In one or more example implementations, the journey monitoring further comprises: determining whether the obtained location of the vehicle is within a predetermined proximity of a destination of the initiated journey, wherein the journey monitoring is executed in an iterative or recursive manner until the obtained location of the vehicle is determined to be within the predetermined proximity of the destination of the initiated journey, and wherein the journey monitoring is terminated upon receiving, via the communications interface, an arrival confirmation from at least one of the computing device and the vehicle.

In one or more example implementations, the journey monitoring further comprises: receiving, via the communications interface, a communication from a subsystem of the vehicle indicating damage or malfunction in connection with the vehicle, wherein the transmitting of the alert to another computing device is executed in response to receiving the communication from the subsystem of the vehicle.

In one or more example implementations, the transmitting of the request for emergency services is executed in response to receiving the communication from the subsystem of the vehicle.

In one or more example implementations, the parameters comprise a starting point of the planned journey, a destination of the planned journey, a start time of the planned journey, and an identifier for the vehicle.

BRIEF DESCRIPTION OF THE DRAWING FIGURES

Various example implementations of this disclosure will be described in detail, with reference to the following figures, wherein:

FIG. 1 is a schematic illustration of an automated vehicle journey tracking and management system according to one or more exemplary implementations of the present disclosure.

FIG. 2 is a flow diagram showing a vehicle journey planning and approval process executed using the system of FIG. 1 according to one or more exemplary implementations of the present disclosure.

FIGS. 3A, 3B, and 3C are diagrams illustrating respective graphical user interface (GUI) screens for inputting journey parameters to the computing apparatus of FIG. 1 in correspondence with a process step of FIG. 2 according to one or more exemplary implementations of the present disclosure.

FIGS. 4A and 4B are diagrams illustrating respective GUI screens for functionality at the vehicle(s) and/or computing device(s) of FIG. 1 for an active journey according to one or more exemplary implementations of the present disclosure.

FIG. 5 is a flow diagram showing a vehicle journey tracking and alert generating process executed using the system of FIG. 1 according to one or more exemplary implementations of the present disclosure.

FIG. 6 is a schematic diagram showing exemplary computing apparatuses and computing devices that can be used to implement the techniques of the present disclosure.

DETAILED DESCRIPTION OF CERTAIN EMBODIMENTS OF THE DISCLOSURE

The present disclosure relates to a vehicle journey management system that incorporates triplex layered geofencing into a geographic information system mapping platform.
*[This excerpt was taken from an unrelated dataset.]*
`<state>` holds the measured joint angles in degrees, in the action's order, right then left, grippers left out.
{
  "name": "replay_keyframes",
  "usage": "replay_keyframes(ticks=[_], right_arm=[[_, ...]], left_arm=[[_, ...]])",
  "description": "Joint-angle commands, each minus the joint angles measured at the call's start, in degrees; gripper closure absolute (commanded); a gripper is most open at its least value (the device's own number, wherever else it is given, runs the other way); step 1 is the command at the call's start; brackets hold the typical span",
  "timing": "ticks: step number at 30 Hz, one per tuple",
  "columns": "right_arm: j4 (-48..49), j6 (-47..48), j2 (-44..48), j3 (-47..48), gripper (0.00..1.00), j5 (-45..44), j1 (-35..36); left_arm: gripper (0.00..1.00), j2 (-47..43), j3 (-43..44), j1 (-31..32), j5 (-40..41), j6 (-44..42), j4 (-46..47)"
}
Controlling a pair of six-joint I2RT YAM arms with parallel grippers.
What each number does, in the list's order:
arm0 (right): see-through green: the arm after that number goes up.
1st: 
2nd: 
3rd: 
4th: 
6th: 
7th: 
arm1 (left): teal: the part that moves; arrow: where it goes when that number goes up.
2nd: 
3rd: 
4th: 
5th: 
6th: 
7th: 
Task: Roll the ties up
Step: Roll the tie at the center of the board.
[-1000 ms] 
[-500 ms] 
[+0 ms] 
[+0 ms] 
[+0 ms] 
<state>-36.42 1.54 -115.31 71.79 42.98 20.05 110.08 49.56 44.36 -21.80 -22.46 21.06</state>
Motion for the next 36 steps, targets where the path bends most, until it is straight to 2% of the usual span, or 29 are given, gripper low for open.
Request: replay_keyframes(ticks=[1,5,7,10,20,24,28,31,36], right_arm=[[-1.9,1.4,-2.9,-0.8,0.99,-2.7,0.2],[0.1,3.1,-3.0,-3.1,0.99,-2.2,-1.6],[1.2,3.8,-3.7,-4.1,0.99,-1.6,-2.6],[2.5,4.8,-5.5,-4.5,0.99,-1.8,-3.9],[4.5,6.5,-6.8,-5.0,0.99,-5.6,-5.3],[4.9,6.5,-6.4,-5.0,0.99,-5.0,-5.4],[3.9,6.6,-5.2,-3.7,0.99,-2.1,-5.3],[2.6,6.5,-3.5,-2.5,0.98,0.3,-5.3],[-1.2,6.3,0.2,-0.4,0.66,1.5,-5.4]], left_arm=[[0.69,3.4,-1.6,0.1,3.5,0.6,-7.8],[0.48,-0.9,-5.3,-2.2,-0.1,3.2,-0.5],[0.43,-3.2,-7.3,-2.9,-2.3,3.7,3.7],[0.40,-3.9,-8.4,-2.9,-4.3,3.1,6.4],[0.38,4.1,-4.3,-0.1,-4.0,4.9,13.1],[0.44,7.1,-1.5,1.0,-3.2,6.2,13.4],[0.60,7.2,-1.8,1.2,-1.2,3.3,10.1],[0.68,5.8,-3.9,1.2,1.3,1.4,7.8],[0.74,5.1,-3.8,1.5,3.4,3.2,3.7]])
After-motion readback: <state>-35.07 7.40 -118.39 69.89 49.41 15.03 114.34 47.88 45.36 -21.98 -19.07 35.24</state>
Advantageously, the triplex layered geofencing enables accurate tracking of work vehicles on their respective journeys and provides for automatically escalating alerts for periodic delays in operator updates during active journeys. Such alert escalations include transmitting requests to emergency services and allowing emergency responders to instantly locate stranded individuals via both mobile and vehicle Global Positioning System (GPS) coordinates, as well as detecting any deviations of planned trip routes. In certain embodiments, the operation of the vehicles are directly communicated from vehicle subsystems via various communication platforms, including without limitation, mobile networks such as the Global System for Mobile Communications (GSM), text messaging systems, automatic vehicle locators, radio systems, emergency response services such as the Community Emergency Response Team (CERT) and SafeLine™, and email networks, to name a few.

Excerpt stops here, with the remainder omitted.